### Recorded information

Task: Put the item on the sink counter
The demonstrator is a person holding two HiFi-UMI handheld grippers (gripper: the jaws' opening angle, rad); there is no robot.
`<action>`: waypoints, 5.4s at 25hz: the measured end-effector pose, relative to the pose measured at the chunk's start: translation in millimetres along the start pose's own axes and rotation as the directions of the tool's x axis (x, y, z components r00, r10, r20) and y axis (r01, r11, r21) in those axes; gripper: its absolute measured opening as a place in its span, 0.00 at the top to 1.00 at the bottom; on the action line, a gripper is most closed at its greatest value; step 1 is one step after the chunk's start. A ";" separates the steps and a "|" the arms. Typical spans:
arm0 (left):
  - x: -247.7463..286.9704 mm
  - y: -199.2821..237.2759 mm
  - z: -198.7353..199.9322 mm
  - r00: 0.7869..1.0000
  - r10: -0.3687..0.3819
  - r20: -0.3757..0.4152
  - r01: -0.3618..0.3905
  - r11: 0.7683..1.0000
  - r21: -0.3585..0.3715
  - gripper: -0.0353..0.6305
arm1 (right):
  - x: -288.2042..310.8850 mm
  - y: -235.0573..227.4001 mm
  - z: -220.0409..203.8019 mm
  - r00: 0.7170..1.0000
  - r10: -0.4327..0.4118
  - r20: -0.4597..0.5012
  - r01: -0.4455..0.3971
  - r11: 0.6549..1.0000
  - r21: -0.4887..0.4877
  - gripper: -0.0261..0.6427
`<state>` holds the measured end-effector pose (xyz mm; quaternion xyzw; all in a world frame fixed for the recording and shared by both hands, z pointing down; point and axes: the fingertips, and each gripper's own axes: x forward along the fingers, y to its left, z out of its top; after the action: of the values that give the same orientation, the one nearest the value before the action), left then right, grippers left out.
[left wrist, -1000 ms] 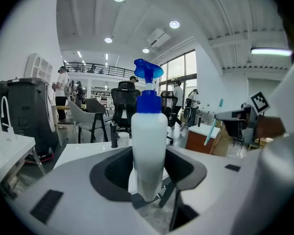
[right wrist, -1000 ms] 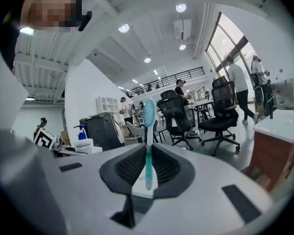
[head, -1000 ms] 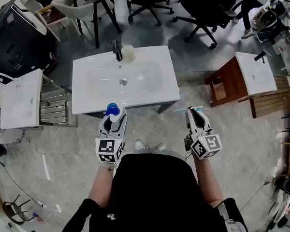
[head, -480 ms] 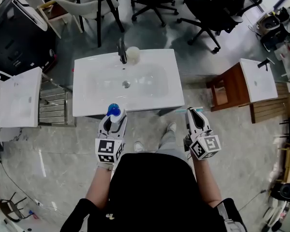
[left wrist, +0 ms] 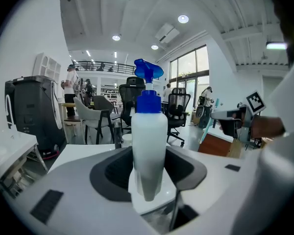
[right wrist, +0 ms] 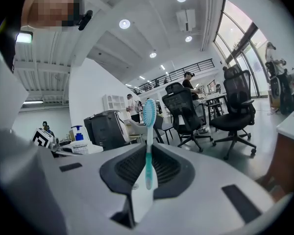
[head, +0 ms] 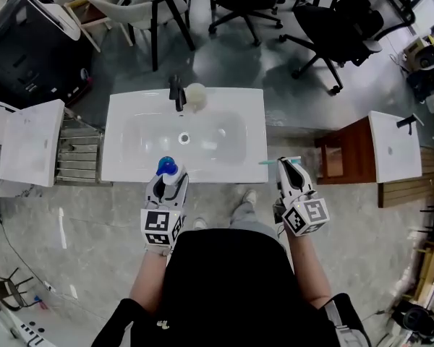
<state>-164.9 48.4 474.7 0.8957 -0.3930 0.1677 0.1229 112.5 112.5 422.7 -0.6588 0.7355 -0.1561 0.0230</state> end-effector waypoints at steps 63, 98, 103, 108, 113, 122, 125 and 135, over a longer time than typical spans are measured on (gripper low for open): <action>55.6 79.1 16.6 0.964 0.262 -0.039 -0.264 0.957 -0.118 0.64 | 246.3 8.2 25.3 0.949 0.310 -0.054 -0.311 0.950 -0.004 0.88; 30.3 159.2 -34.4 0.952 0.287 -0.108 -0.304 0.929 -0.212 0.64 | 380.0 69.2 -127.1 0.868 0.273 -0.414 -0.327 0.943 -0.064 0.88; 27.0 159.8 -36.4 0.950 0.294 -0.109 -0.311 0.925 -0.217 0.64 | 381.8 69.0 -126.8 0.871 0.257 -0.419 -0.318 0.945 -0.082 0.88; 24.3 159.6 -35.1 0.947 0.303 -0.104 -0.318 0.923 -0.217 0.64 | 382.4 66.8 -125.8 0.876 0.243 -0.418 -0.307 0.947 -0.094 0.88; 23.0 156.6 -35.0 0.946 0.306 -0.107 -0.323 0.922 -0.216 0.64 | 382.3 63.3 -126.0 0.873 0.234 -0.427 -0.301 0.949 -0.096 0.88; 22.0 149.2 -31.9 0.945 0.312 -0.101 -0.327 0.923 -0.203 0.64 | 372.8 57.4 -125.2 0.874 0.228 -0.430 -0.292 0.952 -0.089 0.80; 22.2 144.6 -29.8 0.945 0.311 -0.096 -0.325 0.924 -0.200 0.64 | 365.2 58.8 -120.9 0.874 0.239 -0.424 -0.300 0.951 -0.082 0.80; 33.1 114.0 -16.6 0.957 0.283 -0.072 -0.291 0.940 -0.178 0.64 | 321.6 57.1 -96.5 0.878 0.278 -0.390 -0.332 0.940 -0.077 0.80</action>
<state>-232.2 -43.0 513.2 0.8093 -0.5303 0.1666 0.1897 -7.7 -177.6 554.8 -0.4923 0.8303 -0.2207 -0.1398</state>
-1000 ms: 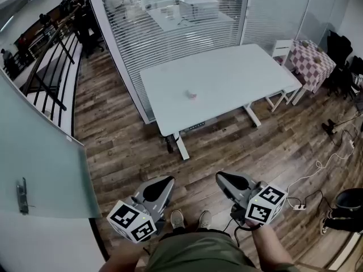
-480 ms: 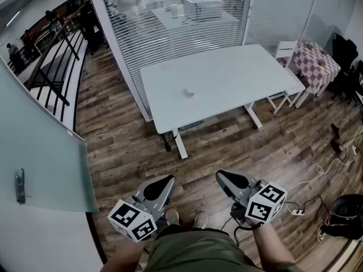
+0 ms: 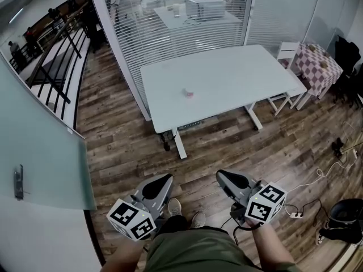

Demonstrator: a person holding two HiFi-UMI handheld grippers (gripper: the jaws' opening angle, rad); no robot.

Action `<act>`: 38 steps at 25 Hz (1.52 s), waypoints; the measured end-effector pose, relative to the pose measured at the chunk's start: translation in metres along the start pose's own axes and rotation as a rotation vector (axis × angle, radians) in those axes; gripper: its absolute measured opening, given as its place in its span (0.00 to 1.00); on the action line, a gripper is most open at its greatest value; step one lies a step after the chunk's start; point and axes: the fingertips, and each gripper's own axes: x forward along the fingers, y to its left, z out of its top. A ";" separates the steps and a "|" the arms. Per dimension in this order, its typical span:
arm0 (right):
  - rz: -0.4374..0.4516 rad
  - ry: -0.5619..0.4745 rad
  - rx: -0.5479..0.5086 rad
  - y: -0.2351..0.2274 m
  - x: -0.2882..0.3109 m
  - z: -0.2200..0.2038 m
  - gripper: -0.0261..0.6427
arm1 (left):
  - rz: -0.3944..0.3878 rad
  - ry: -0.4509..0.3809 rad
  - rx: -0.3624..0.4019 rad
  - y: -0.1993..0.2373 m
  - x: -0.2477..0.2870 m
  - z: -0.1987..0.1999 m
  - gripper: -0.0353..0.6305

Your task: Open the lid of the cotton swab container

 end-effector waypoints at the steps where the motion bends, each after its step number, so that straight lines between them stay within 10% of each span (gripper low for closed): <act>1: 0.001 -0.001 -0.001 0.000 0.000 0.001 0.06 | 0.000 -0.001 0.001 0.000 0.001 0.000 0.06; 38: -0.022 0.051 0.043 -0.084 0.109 0.018 0.06 | -0.003 0.044 -0.069 0.113 0.086 0.000 0.06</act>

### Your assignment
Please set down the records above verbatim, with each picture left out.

### Output
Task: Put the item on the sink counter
The demonstrator is a person holding two HiFi-UMI handheld grippers (gripper: the jaws' opening angle, rad); there is no robot.
`<action>`: waypoints, 5.4s at 25hz: the measured end-effector pose, relative to the pose measured at the chunk's start: translation in millimetres along the start pose's own axes and rotation as the directions of the tool's x axis (x, y, z components r00, r10, r20) and y axis (r01, r11, r21) in those axes; gripper: its absolute measured opening as a place in its span, 0.00 at the top to 1.00 at the bottom; on the action line, a gripper is most closed at its greatest value; step 1 is one step after the chunk's start. A ";" separates the steps and a "|" the arms. Typical spans:
arm0 (left):
  - x: -247.7463..286.9704 mm
  - y: -199.2821..237.2759 mm
  - z: -198.7353..199.9322 mm
  - r00: 0.7869..1.0000
  - r10: -0.3687..0.3819
  - r20: -0.3757..0.4152
  - r01: -0.3618..0.3905
  - r11: 0.7683..1.0000
  - r21: -0.3585..0.3715
  - gripper: -0.0353..0.6305
arm1 (right):
  - x: -288.2042..310.8850 mm
  - y: -235.0573..227.4001 mm
  - z: -220.0409..203.8019 mm
  - r00: 0.7170..1.0000
  - r10: -0.4327..0.4118
  - r20: -0.4597..0.5012
  - r01: -0.4455..0.3971
  - r11: 0.6549..1.0000
  - r21: -0.4887..0.4877
  - gripper: -0.0261..0.6427
`<state>` holds the measured end-effector pose (xyz mm; quaternion xyzw; all in a world frame fixed for the recording and shared by both hands, z pointing down; point and axes: the fingertips, and each gripper's own axes: x forward along the fingers, y to its left, z out of its top; after the action: of the values that give the same orientation, the one nearest the value before the action), left then right, grippers left out.
[left wrist, -1000 ms] 
[right wrist, -1000 ms] 
[head, -1000 ms] 
[head, -480 ms] 
[left wrist, +0 ms] 
[right wrist, +0 ms] 
[head, +0 ms] 
<state>-164.9 48.4 474.7 0.8957 -0.3930 0.1677 0.1229 112.5 112.5 422.7 -0.6588 0.7355 -0.1561 0.0230</state> end-effector waypoints at steps 63, 98, 103, 108, 113, 122, 125 and 135, over a longer time than typical spans are measured on (gripper low for open): <action>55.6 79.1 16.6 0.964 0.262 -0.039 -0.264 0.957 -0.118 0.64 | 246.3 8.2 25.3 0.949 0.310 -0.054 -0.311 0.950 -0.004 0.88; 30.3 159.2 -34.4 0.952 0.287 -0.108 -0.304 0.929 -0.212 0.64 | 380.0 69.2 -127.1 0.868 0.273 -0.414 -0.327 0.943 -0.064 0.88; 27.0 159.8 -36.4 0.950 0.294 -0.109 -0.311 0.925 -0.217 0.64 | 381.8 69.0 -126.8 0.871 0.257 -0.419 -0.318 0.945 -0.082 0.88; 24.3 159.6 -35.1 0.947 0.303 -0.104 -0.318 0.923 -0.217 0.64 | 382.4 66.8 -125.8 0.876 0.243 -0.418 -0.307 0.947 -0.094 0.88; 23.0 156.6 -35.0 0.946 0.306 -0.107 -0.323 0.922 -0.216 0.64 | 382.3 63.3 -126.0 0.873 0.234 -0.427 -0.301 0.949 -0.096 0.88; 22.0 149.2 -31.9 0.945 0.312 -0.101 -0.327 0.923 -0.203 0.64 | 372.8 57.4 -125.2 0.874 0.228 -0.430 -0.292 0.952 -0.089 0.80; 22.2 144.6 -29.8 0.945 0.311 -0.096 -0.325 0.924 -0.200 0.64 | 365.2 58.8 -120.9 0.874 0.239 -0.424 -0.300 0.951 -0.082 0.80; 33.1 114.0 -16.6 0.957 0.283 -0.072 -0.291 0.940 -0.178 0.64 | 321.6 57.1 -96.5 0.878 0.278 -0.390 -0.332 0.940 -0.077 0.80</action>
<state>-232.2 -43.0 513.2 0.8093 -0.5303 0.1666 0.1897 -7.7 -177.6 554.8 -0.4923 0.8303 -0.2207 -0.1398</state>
-1000 ms: 
-480 ms: 
+0 ms: 

Demonstrator: a person holding two HiFi-UMI handheld grippers (gripper: the jaws' opening angle, rad); no robot.

Action `<act>`: 38 steps at 25 Hz (1.52 s), waypoints; the measured end-effector pose, relative to the pose measured at the chunk's start: translation in metres along the start pose's own axes and rotation as a rotation vector (axis × angle, radians) in those axes; gripper: its absolute measured opening, given as its place in its span (0.00 to 1.00); on the action line, a gripper is most open at its greatest value; step one lies a step after the chunk's start; point and axes: the fingertips, and each gripper's own axes: x forward along the fingers, y to its left, z out of its top. A ";" separates the steps and a "|" the arms. Per dimension in this order, its typical span:
arm0 (right):
  - rz: -0.4374..0.4516 rad
  - ry: -0.5619..0.4745 rad
  - rx: -0.5479..0.5086 rad
  - y: -0.2351..0.2274 m
  - x: -0.2882..0.3109 m
  - z: -0.2200..0.2038 m
  - gripper: -0.0261..0.6427
arm1 (left):
  - rz: -0.3944..0.3878 rad
  - ry: -0.4509..0.3809 rad
  - rx: -0.3624..0.4019 rad
  - y: -0.1993..0.2373 m
  - x: -0.2477..0.2870 m
  - z: -0.1987..0.1999 m
  - gripper: -0.0353..0.6305

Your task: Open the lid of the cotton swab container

 end-effector waypoints at the steps where the motion bends, each after its step number, so that straight lines between them stay within 10% of each span (gripper low for closed): <act>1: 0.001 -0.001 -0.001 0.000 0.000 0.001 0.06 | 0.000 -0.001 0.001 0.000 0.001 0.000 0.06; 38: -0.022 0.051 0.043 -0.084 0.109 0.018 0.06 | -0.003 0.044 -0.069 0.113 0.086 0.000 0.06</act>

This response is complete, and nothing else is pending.